Saturday, August 2, 2014

NFX.Glue - Interprocess Communication

Definition + Features

NFX.Glue - is a part of NFX framework that allows developers to quickly (much faster than using WCF/RMI or remoting) interconnect/"glue together" various process instances. In one sentence: NFX.Glue is a contract-based state-less or state-full RPC mechanism that uses messages as logical delivery unit. The core implementation of Glue is probably less than 10,000 LOC (very usual for NFX), and adds roughly 300Kb to the final assembly image.

NFX.Glue Features

  • Very Simple - to use and configure
  • Built-in NFX application container, so can be Hosted in any app type without special "service hosts"
  • Contract-based programming
  • Injectable binding types define protocol/message exchange patterns (i.e. sync blocking/async/multicast etc)
  • Pre-implemented native bindings: TCP sync, TCP async, In-process
  • Native bindings allow for transparent serialization, no need for special attributes (unlike WCF or ProtoBuf), supports objects of any complexity with cyclical references
  • Message-based. Every call turns into RequestMsg, server generates ResponseMsg for two-way calls
  • Aupports MessageHeaders for extra data (i.e. security credentials)
  • Supports one-way or two-way calls
  • Supports multilevel message filtering/inspection (glue/client/binding)
  • Supports security - guard contracts/methods/classes with permission attributes
  • Supports state-less or state-full server programming with volatile process lifecycle (allows process to restart without "forgeting" its state)
  • Proxy Clients natively provide sync and async call trampolines without any extra threads or wait queues/reactors
  • Built-in channel/transport lifecycle management - impose limits on the number of outgoing connections per host etc., how long to keep idle channels alive etc..
  • Detailed statistics - number of messages/bytes/calls, call round-trip times per contract/method
  • Performance on a 6 core machine: ~120,000 ops/sec two-way simple calls (return int as string+'hello!') via native TCP sync binding

How NFX.Glue Works

A call is originated from a calling party, like so:
   var node = new Node("async://quad:7311"); 
   var console = new RemoteTerminalClient( node );
   console.Connect("Jack Lowery");

   Console.WriteLine("The time on connected node is: " + console.Execute("time");

Here, we have connected to machine "quad" using "async" for binding. The calling process has a piece of config that says:
   binding {name="async" type="NFX.Glue.Native.MpxBinding, NFX"}
So now, the Glue runtime knows that "async" is an instance of "NFX.Glue.Native.MpxBinding, NFX" (with about dozen of parameters like TCP buffer windows etc). The original contract for the service is this:
    /// Represents a contract for working with remote entities using terminal/command approach
    [LifeCycle(ServerInstanceMode.Stateful, SysConsts.REMOTE_TERMINAL_TIMEOUT_MS)]
    public interface IRemoteTerminal
        RemoteTerminalInfo Connect(string who);

        string Execute(string command);

        string Disconnect();
It is a state-full contract that initializes server instance (a terminal connection, in our case) with a call to "Connect" and then either times-out after "REMOTE_TERMINAL_TIMEOUT_MS" or gets torn down by a call to "Destructor". In this semantic, constructor/destructor is just a special kind of method that does regular method work, possibly returning some parameters but also telling Glue what to do with the instance. The "LifeCycle" is a part of the contract not the implementation, because it really dictates what other methods a contract should have/not have. Pay attention to "RemoteTerminalOperatorPermission" which guards ALL methods of this contract. A user must supply a valid token, for this "AuthenticationSupport" is stipulated.

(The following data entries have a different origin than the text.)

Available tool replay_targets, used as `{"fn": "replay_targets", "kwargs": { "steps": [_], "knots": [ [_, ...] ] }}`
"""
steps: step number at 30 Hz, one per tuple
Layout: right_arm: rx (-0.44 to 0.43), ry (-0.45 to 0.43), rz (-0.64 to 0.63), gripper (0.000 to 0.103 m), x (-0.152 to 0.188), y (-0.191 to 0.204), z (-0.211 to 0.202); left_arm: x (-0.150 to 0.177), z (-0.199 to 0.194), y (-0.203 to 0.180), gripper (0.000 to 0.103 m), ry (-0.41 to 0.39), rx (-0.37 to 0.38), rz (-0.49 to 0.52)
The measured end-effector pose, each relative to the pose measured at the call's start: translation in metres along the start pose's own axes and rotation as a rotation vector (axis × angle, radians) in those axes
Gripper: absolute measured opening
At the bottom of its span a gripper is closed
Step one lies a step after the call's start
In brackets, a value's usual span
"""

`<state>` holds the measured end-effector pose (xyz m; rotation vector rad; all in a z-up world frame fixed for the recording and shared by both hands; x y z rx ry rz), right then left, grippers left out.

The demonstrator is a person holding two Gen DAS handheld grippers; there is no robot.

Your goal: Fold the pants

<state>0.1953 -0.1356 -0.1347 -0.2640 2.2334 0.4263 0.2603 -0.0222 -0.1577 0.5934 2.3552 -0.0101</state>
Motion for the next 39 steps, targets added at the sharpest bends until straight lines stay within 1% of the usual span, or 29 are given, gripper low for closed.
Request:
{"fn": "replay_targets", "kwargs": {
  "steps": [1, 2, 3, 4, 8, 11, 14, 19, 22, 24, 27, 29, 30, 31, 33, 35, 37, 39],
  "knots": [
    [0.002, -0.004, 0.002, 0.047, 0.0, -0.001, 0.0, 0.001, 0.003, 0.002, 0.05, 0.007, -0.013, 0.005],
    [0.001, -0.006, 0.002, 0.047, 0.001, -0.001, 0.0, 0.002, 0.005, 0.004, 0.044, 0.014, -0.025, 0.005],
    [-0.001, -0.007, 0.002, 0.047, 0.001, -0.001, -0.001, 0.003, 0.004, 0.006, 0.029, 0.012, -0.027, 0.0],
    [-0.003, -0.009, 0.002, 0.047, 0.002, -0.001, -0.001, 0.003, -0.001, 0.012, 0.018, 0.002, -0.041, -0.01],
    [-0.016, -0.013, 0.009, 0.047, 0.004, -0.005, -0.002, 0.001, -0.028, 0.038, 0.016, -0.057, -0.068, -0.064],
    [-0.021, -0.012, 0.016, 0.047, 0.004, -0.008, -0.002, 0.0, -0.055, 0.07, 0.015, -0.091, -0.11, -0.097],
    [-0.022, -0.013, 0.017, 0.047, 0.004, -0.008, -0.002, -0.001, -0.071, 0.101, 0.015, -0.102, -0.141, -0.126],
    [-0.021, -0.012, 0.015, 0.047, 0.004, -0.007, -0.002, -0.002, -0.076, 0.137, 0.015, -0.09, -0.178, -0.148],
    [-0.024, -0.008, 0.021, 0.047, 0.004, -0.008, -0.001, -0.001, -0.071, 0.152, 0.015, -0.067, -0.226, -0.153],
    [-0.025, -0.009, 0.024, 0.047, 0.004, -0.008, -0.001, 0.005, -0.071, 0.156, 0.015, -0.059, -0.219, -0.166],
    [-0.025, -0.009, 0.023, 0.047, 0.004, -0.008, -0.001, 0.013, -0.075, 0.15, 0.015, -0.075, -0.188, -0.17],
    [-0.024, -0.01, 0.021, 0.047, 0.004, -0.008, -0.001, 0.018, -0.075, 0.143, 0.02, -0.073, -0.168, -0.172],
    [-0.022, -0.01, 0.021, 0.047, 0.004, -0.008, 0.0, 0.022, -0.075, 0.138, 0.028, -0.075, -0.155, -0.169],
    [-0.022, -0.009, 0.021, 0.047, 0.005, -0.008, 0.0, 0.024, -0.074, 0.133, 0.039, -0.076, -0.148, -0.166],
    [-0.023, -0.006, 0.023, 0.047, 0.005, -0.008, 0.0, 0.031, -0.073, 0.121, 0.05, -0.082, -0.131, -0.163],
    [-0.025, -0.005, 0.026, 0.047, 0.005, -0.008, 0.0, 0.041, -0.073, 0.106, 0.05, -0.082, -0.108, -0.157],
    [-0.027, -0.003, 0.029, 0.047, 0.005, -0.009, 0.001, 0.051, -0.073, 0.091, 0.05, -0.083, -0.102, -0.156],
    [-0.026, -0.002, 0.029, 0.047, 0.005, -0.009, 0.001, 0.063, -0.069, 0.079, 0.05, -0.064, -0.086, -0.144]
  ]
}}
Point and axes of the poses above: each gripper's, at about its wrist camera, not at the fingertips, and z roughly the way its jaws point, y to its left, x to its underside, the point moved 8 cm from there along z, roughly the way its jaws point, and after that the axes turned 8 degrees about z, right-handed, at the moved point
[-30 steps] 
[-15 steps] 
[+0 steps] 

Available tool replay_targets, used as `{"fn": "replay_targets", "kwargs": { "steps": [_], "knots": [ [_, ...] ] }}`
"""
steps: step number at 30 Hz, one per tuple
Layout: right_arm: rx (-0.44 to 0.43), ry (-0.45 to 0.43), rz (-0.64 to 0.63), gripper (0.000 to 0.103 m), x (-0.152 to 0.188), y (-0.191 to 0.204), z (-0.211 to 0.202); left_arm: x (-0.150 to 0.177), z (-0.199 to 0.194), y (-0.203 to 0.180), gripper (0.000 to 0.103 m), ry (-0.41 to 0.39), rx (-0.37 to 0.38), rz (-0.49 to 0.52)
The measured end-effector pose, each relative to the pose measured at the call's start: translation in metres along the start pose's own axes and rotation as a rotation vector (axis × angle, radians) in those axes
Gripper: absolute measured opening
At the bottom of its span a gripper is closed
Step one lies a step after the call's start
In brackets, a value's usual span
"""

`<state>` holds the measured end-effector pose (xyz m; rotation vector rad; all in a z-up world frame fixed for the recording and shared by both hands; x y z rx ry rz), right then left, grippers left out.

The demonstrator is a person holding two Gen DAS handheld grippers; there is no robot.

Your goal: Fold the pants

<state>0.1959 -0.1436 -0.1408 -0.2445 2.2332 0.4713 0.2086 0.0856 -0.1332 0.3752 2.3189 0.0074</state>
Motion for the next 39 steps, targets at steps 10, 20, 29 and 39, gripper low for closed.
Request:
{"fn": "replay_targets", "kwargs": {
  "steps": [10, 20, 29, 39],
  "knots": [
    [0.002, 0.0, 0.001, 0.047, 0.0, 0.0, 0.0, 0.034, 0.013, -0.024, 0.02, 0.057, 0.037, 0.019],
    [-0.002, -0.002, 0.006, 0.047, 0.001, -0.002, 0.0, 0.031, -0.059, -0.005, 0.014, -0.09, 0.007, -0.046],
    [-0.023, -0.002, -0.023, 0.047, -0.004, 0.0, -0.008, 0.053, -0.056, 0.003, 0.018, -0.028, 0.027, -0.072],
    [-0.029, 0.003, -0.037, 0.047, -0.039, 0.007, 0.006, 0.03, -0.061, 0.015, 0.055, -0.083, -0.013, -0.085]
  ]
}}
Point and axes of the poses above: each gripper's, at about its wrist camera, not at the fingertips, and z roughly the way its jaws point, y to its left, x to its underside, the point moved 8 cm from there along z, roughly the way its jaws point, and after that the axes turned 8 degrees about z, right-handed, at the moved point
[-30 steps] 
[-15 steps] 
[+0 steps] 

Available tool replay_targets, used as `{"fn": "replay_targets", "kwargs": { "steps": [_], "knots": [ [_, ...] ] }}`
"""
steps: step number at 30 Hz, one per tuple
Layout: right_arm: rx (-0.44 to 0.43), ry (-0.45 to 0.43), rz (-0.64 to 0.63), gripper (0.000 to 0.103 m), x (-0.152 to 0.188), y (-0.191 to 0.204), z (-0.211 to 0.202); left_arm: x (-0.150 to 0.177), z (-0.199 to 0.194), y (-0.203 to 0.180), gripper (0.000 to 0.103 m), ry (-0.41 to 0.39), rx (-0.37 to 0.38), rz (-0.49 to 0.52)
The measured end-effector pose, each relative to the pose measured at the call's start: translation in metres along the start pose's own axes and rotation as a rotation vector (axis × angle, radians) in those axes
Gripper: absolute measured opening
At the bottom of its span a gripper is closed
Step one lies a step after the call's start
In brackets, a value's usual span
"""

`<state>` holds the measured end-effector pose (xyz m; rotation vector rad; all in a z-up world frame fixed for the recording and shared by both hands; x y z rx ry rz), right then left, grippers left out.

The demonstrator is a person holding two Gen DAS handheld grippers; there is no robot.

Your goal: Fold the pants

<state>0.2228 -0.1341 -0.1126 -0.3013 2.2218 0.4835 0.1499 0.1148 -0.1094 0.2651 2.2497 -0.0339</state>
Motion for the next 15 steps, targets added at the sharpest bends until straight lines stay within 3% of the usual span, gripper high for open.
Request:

On the server we will include in config:

   server {name="TerminalAsync" 
           contract-servers="ahgov.HGovRemoteTerminal, ahgov"}
And then implement the interface like so:
    /// Provides basic app-management capabilities
    public class AppRemoteTerminal : IRemoteTerminal
        public AppRemoteTerminal()
        protected override void Destructor()

        private int m_ID;
        private string m_Name;
        private string m_Who;
        private DateTime m_WhenConnected;
        private DateTime m_WhenInteracted;
        public virtual RemoteTerminalInfo Connect(string who)

        public virtual string Execute(string command)

        public virtual string Disconnect()
            return "Good bye!";
Notice the use of instance fields

Lets look at the following diagram:

The call is made in the client code, and then it gets turned into a "RequestMsg". The client transport makes a "CallSlot" - a type of "spirit-less-mailbox"(no threads/events) that captures a request with its timestamp and unique GUID. At the end of the call, the server sends ResponseMsg if a call is not OneWay, and the response gets matched by the RequestID into the original "CallSlot".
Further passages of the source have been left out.